* **Work instruction**: Find how many lines of the following entries contain "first". Reply with the number alone.

Data entries

•••••

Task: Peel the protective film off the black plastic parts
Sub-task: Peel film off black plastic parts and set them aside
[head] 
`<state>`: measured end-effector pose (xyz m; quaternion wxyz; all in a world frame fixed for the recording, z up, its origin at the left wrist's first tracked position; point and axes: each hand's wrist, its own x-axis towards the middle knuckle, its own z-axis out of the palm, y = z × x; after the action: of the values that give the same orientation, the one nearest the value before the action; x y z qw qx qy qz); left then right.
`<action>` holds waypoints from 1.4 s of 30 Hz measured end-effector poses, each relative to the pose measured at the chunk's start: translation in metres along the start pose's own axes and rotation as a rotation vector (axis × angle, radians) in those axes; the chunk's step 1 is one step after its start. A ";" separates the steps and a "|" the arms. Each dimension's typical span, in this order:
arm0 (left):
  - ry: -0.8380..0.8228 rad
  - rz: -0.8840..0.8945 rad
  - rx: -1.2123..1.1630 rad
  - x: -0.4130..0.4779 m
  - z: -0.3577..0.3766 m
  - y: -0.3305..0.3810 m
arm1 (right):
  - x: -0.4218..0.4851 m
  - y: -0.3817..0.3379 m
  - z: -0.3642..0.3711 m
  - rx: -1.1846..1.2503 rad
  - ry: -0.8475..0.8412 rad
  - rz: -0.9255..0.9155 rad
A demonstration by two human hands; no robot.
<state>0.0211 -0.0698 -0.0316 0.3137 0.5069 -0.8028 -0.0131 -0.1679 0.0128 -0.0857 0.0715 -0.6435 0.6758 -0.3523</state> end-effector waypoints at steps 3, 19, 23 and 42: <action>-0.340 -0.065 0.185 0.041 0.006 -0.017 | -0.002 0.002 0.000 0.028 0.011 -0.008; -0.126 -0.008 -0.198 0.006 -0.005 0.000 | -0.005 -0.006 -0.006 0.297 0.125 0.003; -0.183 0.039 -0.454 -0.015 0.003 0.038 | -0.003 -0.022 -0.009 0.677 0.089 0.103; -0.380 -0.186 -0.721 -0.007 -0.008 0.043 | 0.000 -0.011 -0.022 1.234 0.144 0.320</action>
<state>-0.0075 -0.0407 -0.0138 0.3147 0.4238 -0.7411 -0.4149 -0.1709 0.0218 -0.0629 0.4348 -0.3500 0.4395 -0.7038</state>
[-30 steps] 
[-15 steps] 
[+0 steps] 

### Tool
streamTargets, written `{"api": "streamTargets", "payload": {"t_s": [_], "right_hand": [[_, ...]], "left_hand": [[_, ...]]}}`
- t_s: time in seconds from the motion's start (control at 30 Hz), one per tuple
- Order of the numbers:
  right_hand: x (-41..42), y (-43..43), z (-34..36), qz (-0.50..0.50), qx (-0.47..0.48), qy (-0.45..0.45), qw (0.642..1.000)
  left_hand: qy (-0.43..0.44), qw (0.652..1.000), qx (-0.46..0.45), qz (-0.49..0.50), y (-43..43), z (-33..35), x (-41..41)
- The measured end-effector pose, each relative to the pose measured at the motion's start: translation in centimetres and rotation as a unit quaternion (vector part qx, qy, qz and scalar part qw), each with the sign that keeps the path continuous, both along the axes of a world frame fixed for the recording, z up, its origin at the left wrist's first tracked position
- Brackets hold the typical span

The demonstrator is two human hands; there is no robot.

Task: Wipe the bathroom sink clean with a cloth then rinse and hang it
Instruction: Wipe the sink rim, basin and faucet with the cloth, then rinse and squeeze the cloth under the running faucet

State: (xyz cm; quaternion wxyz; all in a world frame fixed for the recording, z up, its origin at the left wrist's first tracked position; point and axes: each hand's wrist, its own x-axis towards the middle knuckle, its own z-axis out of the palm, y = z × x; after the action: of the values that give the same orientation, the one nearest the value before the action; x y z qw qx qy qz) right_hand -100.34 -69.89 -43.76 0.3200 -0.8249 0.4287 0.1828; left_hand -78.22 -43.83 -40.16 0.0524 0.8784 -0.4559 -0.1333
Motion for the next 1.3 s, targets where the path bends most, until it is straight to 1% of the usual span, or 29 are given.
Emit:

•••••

* **Solution for this task**: 3